Por NÚBIA AGUILAR*
Desde 2016 estamos em um cenário de catástrofe para a política brasileira
Gabriela, cravo e canela tornou- se um clássico da literatura brasileira. Jorge Amado navega pelo porto de Ilhéus, com uma profundidade representativa e relatora de muitas nuances apegadas às próprias concretudes históricas da época. Na narrativa, Mundinho Falcão desafia a estabilidade política garantida pelo Coronel Ramiro, representante de uma súmula banhada pelos interesses oligárquicos das grandes famílias.
Entremeio ao desenvolvimento da trama, gradativamente, se revela um lado de permanências, e não as esperadas mudanças, quando a política local ganha Mundinho como representante. Paralelo ao mundo das letras, em que Jorge Amado construiu esses personagens, ficam os incômodos do mundo vivido, em que nós somos os protagonistas.
As eleições de 2022 retomam um cenário que para muitos já deveria estar esquecido: uma polarização tecida entre propostas de governos tendentes ao progressismo, com a constatação de um conservadorismo perverso. E para tornar o clima ainda mais denso, acrescenta-se que os candidatos que encabeçam a disputa eleitoral possuem um histórico de governo, vivida pelo povo que aqui habita.

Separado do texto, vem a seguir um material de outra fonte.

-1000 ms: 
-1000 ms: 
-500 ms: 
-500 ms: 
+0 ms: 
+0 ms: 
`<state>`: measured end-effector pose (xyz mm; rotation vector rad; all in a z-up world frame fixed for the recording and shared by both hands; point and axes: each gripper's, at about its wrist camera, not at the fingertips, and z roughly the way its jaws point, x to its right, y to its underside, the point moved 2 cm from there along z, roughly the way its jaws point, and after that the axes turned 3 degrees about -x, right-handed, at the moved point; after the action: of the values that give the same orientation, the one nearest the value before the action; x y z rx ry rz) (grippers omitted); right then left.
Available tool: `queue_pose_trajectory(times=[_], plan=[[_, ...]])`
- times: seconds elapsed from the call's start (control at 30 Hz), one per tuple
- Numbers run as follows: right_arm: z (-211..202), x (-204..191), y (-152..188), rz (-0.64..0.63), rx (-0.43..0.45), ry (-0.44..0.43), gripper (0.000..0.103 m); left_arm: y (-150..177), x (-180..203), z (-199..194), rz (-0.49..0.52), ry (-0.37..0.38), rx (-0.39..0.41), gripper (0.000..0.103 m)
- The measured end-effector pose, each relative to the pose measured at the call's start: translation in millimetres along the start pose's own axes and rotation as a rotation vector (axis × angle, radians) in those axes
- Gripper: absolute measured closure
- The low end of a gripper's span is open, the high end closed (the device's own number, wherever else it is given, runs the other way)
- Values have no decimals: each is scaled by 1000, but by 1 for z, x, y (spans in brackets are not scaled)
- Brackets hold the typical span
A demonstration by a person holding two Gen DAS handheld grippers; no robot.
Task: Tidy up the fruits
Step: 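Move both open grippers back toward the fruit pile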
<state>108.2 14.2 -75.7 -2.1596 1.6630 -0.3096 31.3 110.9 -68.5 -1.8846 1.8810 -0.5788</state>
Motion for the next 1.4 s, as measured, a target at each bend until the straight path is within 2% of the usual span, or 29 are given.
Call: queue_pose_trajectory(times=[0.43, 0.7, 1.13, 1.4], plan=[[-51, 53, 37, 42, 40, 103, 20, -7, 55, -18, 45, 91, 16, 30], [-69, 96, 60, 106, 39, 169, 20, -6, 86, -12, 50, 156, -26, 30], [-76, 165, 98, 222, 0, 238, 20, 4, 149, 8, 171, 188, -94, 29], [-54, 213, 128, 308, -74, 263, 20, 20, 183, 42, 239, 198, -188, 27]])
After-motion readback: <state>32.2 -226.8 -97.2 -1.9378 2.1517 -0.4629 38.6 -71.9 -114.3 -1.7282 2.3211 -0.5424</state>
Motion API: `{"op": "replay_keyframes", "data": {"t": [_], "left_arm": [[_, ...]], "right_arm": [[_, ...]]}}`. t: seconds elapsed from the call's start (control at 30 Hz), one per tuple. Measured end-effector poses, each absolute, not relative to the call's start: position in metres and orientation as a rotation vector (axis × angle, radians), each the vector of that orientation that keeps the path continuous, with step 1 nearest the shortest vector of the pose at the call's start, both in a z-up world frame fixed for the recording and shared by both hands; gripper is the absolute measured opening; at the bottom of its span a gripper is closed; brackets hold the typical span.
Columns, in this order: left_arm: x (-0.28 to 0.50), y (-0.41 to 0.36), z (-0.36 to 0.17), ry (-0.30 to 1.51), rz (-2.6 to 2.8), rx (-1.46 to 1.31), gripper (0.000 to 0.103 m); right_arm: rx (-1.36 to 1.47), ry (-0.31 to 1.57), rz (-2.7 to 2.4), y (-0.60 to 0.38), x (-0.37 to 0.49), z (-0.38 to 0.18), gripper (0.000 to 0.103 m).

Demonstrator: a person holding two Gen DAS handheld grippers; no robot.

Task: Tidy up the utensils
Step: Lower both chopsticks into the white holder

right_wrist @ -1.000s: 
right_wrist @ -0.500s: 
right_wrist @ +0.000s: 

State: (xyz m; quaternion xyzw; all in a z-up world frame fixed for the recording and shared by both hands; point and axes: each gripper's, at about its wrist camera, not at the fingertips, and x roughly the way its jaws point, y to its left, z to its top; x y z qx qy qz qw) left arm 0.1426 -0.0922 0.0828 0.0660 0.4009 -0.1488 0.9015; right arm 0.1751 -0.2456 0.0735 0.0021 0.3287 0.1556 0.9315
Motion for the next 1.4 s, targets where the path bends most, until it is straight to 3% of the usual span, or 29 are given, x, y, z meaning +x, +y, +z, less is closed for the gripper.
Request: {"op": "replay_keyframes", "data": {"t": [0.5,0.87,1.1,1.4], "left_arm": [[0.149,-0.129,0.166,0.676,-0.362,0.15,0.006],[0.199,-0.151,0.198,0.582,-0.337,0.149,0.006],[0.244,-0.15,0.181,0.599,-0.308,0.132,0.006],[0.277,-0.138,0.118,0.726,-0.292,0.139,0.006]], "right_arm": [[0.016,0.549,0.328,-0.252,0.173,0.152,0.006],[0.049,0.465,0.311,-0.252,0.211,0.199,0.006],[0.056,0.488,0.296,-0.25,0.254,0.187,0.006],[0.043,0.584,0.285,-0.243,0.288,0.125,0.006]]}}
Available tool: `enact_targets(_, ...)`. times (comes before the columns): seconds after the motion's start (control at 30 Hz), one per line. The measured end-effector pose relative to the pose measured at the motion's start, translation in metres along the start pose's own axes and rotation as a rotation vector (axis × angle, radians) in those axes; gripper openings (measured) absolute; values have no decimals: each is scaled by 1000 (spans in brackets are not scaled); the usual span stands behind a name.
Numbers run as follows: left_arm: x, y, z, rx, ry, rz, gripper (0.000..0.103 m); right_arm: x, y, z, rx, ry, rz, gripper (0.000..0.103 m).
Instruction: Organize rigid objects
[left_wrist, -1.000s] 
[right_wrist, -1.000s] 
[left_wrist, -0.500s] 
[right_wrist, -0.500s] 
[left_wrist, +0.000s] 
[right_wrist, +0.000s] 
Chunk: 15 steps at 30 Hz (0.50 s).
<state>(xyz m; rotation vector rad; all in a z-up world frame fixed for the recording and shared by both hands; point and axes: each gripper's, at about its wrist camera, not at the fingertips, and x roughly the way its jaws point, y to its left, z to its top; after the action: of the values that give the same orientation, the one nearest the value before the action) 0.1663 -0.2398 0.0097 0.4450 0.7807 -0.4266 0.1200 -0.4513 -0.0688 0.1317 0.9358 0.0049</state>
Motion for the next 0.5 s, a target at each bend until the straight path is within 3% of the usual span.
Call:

Mas, desde 2016 estamos em um cenário de catástrofe para a política brasileira. A fragilidade foi posta a teste, com a instauração de um processo de impeachment, fruto de uma votação, primeiramente, na Câmara. Até hoje ecoam as falas em torno de uma família, valores religiosos e a pátria. De um moralismo tingido por valores arbitrários, pouco adiantou dizer sobre este rasgo que foi aberto. A corrupção foi alvo de máxima censura, que adentrou pelos lares brasileiros e dilatou os egos dos cidadãos que se viram – e até hoje assim seguem – incumbidos de responderem a este contexto de um modo contundente. O resultado disso, como já se debateram aos montes, foi uma partida ideológica, que se apresenta quase irremediável.

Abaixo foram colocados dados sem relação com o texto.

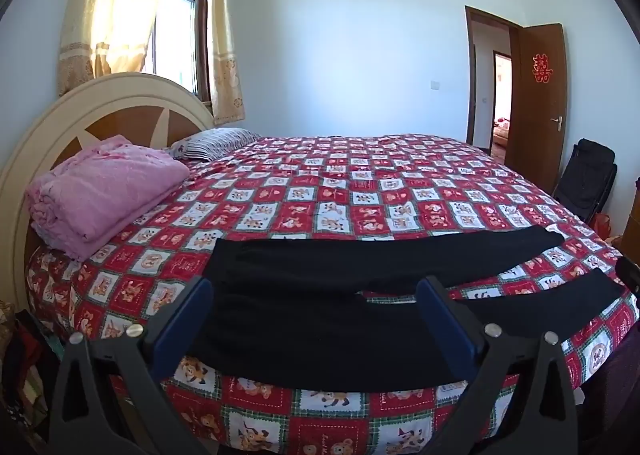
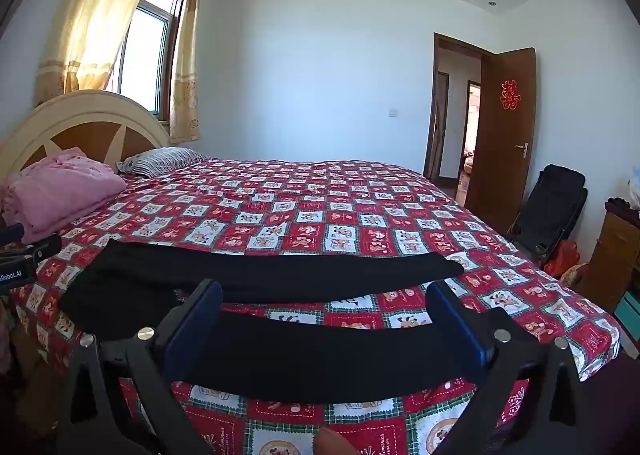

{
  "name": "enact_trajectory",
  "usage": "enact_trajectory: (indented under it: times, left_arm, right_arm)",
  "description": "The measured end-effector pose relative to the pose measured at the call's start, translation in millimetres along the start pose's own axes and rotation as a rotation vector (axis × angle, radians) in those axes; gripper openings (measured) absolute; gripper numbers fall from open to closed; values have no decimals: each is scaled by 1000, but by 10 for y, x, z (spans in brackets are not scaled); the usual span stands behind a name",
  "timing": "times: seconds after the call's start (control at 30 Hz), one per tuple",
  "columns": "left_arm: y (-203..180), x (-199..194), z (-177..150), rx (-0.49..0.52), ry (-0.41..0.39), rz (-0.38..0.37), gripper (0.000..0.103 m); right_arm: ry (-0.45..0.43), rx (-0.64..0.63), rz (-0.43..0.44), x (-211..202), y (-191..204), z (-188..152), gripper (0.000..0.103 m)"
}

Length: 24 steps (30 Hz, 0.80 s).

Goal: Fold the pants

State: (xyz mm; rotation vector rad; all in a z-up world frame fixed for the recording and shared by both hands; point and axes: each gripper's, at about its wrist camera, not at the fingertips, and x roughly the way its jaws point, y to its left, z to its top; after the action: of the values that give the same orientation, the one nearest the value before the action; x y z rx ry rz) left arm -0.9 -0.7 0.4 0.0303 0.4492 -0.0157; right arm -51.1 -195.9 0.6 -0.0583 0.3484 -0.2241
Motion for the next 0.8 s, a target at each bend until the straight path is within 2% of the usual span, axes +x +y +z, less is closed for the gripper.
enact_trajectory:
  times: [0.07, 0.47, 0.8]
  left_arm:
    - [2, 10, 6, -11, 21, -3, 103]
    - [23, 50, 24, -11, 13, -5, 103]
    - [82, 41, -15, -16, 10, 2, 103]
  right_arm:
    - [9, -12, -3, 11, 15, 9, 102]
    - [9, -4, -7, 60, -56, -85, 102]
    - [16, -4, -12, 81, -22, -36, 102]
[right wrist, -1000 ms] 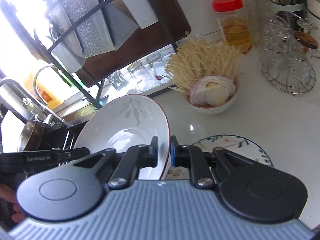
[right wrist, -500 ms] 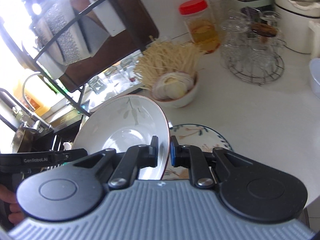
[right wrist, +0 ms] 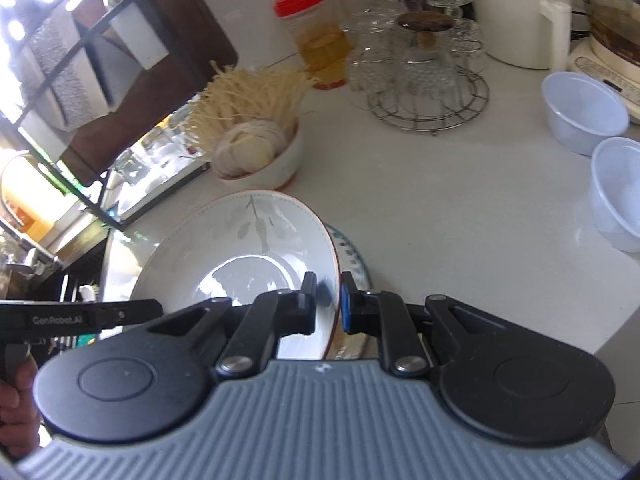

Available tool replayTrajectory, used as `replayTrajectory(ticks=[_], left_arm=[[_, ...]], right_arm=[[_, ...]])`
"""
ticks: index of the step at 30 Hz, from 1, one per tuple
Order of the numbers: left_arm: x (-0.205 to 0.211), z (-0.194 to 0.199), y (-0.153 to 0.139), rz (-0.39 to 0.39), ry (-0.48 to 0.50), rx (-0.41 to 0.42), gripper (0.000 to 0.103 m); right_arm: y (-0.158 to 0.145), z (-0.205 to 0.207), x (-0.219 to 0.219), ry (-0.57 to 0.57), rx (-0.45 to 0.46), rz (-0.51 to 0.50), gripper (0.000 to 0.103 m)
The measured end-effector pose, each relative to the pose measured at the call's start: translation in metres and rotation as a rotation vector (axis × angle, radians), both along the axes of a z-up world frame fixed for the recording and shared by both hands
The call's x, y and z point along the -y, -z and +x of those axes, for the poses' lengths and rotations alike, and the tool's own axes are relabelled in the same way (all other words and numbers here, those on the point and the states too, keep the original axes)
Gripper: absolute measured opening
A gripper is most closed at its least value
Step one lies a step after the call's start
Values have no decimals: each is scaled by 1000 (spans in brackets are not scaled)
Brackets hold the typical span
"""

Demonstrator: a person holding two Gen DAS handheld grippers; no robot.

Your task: Organize plates and bowls

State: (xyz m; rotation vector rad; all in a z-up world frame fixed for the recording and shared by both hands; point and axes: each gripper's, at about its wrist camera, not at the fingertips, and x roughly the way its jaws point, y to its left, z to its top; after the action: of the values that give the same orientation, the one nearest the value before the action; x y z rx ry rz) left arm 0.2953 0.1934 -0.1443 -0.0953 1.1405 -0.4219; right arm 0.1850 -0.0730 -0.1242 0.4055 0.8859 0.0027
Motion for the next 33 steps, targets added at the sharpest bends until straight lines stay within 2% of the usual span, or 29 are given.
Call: replayTrajectory(ticks=[5,13,18,20,26,33], left_arm=[[11,9,10,11,20,-19,14],[15,19,25,43,2,-54,14],[22,24,30,71,5,-73,14],[23,24,30,89,6,-65,14],[20,29,32,78,-18,-100,14],[19,33,29,66,-51,-146,19]], right_arm=[[7,1,5,6,-20,-32,15],[24,10,6,16,-62,-16,16],[30,14,-3,7,-61,-103,20],[34,15,-2,8,-63,-86,20],[37,16,-6,-8,-59,-99,22],[40,16,-2,24,-71,-37,22]])
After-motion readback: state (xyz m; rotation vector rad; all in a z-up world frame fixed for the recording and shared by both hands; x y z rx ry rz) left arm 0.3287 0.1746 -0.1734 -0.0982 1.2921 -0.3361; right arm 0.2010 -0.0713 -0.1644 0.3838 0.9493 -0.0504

O que enclausura milhares de brasileiros a uma ideia de passado destruído, de valores éticos e morais, e reparação invertida é certamente uma das questões que mais visitam as mentes daquelas e daqueles que não conseguem entender o ponto a que chegamos – e profundamente inseguros e temerosos de até onde podemos chegar.

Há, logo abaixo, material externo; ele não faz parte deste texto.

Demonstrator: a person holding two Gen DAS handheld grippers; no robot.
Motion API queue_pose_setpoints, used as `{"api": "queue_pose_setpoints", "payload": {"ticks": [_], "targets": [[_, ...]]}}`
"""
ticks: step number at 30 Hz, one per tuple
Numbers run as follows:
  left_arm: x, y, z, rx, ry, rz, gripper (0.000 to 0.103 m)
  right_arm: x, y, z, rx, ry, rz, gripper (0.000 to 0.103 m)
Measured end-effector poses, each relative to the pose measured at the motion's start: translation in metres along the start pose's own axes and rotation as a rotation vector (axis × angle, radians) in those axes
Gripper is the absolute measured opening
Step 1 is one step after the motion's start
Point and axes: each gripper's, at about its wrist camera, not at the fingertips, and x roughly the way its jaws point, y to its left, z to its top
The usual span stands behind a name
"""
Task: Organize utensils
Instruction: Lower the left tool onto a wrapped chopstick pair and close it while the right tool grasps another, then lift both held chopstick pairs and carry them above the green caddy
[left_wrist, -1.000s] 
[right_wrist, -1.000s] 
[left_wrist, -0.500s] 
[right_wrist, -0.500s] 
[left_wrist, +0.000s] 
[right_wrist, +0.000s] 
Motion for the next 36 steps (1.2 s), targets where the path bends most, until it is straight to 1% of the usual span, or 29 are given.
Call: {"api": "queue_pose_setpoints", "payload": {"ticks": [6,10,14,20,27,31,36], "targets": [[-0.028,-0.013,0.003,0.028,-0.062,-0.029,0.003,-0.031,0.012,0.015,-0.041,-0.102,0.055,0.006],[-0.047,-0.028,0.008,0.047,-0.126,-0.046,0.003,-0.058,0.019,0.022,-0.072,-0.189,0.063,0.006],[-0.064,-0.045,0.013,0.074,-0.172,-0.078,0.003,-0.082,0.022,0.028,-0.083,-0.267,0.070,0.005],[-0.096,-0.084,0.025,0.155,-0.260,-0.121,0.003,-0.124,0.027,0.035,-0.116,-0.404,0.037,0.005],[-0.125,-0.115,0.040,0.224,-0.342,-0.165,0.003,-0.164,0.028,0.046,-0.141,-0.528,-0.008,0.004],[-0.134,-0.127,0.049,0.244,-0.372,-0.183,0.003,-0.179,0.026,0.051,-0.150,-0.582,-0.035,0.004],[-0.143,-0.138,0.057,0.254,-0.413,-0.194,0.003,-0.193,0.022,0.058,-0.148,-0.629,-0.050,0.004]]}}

A dúvida pode ir além, e passamos a nos perguntar: Será que estamos encarnando a indiferença? Encobrimos pesquisas científicas, lástimas, sofrimentos e o Brasil, novamente no mapa da fome, para defender um valor moral, uma crença absoluta transgressora de dados que apontam termos perdido quase 700 mil vidas ao longo da pandemia. O custo da política que está sendo defendida já desponta em muitas frentes. Precisa-se mais de quê para consolidar o entendimento que não deram certo as estratégias tomadas até agora?
Defender o que se acredita ser certo, não tem muita relação com aceitar medidas que anulam pessoas, trazem exclusão e retomam uma roda de benesses para setores específicos. Vislumbrar arrumar algo, que vista ter sido corrompido, não deveria ter um custo tão alto. A gente, enquanto nação, está encenando de braços abertos o cenário político de Ilhéus, dos valores exacerbados, da utopia que ejeta o ódio. Jorge Amado nos mostrou o fim, quase o mesmo, desta rotatória, em seu romance. Protagonizar esta trama, não deveria fazer sentido neste momento.
*Núbia Aguilar é doutoranda em história na Universidade de São Paulo (USP).